Вера перебирала репродукции. Вот это Васнецов — «Аленушка». Долго глядела она на нее, понимала это грустное девичье одиночество, эту печаль, когда сидишь одна у самой воды и тоскуешь. Значит, не только Вера вот так сидит иногда у воды…
А это Суриков — «Боярыня Морозова». Кто такая эта боярыня? Куда ее везут, за что заковали? Но хоть и заковали, а, видно, неправильно: вишь, народ-то ее жалеет. Есть которые и смеются, но больше жалеют, плачут даже. Надо у девчонок спросить, они знают, пусть расскажут.
А вот Левитан — «Первая зелень». Ух ты, вот веселая картинка, вот радость! Ну, и что тут такого, кажется? Немного зеленой краски, ну и коричневой еще, а что получилось? Самая-то настоящая солнечная весна, так и сияет она в этой зелени, в этих деревьях и молодой травке. Сколько раз видела Вера такую зелень — и деревья эти, и травку, а вот никогда не замечала, что они такие красивые!
За дощатой стеной шумела ветла, негромко, но неумолчно крякали утки. Этот монотонный шум нагонял дремоту. И Вера, заглядевшись в магическую Левитанову весну, уронила на руку отяжелевшую голову.
В это время скрипнула дверь, открылась. Арсеньев вошел и остановился на пороге.
Вера сидела, тяжело привалившись к столу, с выбившимися из-под платка мелкими, спаленными перманентом кудряшками. Ее крупная загрубевшая рука с неотмытыми ногтями держала репродукцию, опустив ее на брезентовый фартук. На сапогах комья налипшей глины…
«Над Левитаном уснула, над «Первой зеленью»!..»
Арсеньев покачал головой, вздохнул и вышел, тихонько прикрыв дверь.
Вера вздрогнула, очнулась.
Что это — дверь скрипнула? Кто-то был? Замерла, прислушалась… Нет, это ветла шумит и поскрипывает, и утки лепечут в загоне.
Она бережно свернула репродукцию и убрала на полку.
«Когда-нибудь да придет же он задними. А про Левитана надо тоже у девчонок спросить — кто он такой был и что еще нарисовал? И где еще посмотреть бы его картинки?.. Не понесу, пусть лежат. Неправда, рано или поздно, а вы заявитесь, Григорий Владимирович, не нынче, так завтра, а минутка такая придет».
Она не знала, что эту минутку уже пропустила.
К вечеру у нее на птичнике появились девчонки — Женя и Руфа.
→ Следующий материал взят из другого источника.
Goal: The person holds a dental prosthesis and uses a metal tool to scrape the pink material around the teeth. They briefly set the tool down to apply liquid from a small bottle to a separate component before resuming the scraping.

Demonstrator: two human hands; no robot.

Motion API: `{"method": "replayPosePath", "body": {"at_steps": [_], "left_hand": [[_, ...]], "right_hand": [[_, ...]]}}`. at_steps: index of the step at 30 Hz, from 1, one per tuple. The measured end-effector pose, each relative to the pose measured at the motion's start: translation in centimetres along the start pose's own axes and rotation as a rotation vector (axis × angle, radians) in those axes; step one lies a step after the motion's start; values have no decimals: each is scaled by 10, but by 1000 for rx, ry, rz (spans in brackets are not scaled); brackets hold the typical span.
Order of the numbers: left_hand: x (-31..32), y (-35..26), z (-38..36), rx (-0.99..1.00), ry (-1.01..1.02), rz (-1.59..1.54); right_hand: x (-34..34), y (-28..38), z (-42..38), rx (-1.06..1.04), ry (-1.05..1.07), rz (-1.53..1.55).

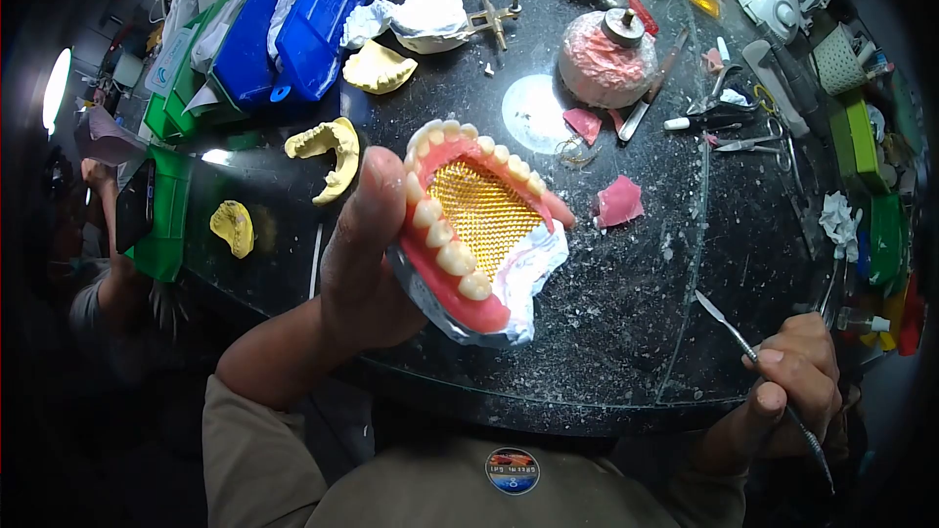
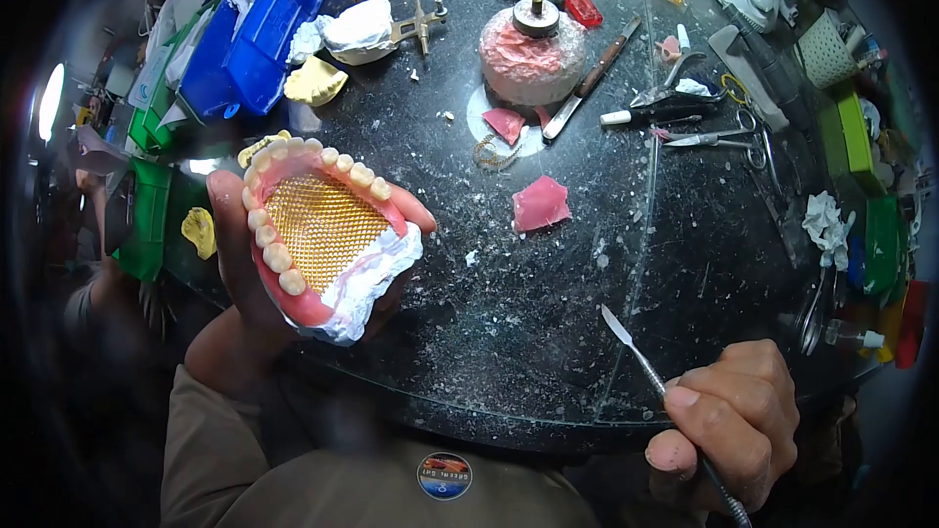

Вера обрадовалась.
— А я вас сколько раз вспоминала сегодня! Вы мне очень нужны… Вот про картинки эти хотела расспросить.
— А мы как раз и пришли за ними, — сказала Женя, и Вере почудилось, что в ее глазах светятся недобрые огоньки.
— А почему это я должна их вам отдавать? — сразу приняв враждебный тон, сказала Вера. — Кто заказывал, тому и отдам. А то и вовсе не отдам. Вот повешу на стенку и буду глядеть.
— Да что ты, Вера. — Руфа засмеялась и подошла к ней. — Тот, кто заказывал, он-то и просил зайти к тебе и взять, Мы в клуб идем — захватим.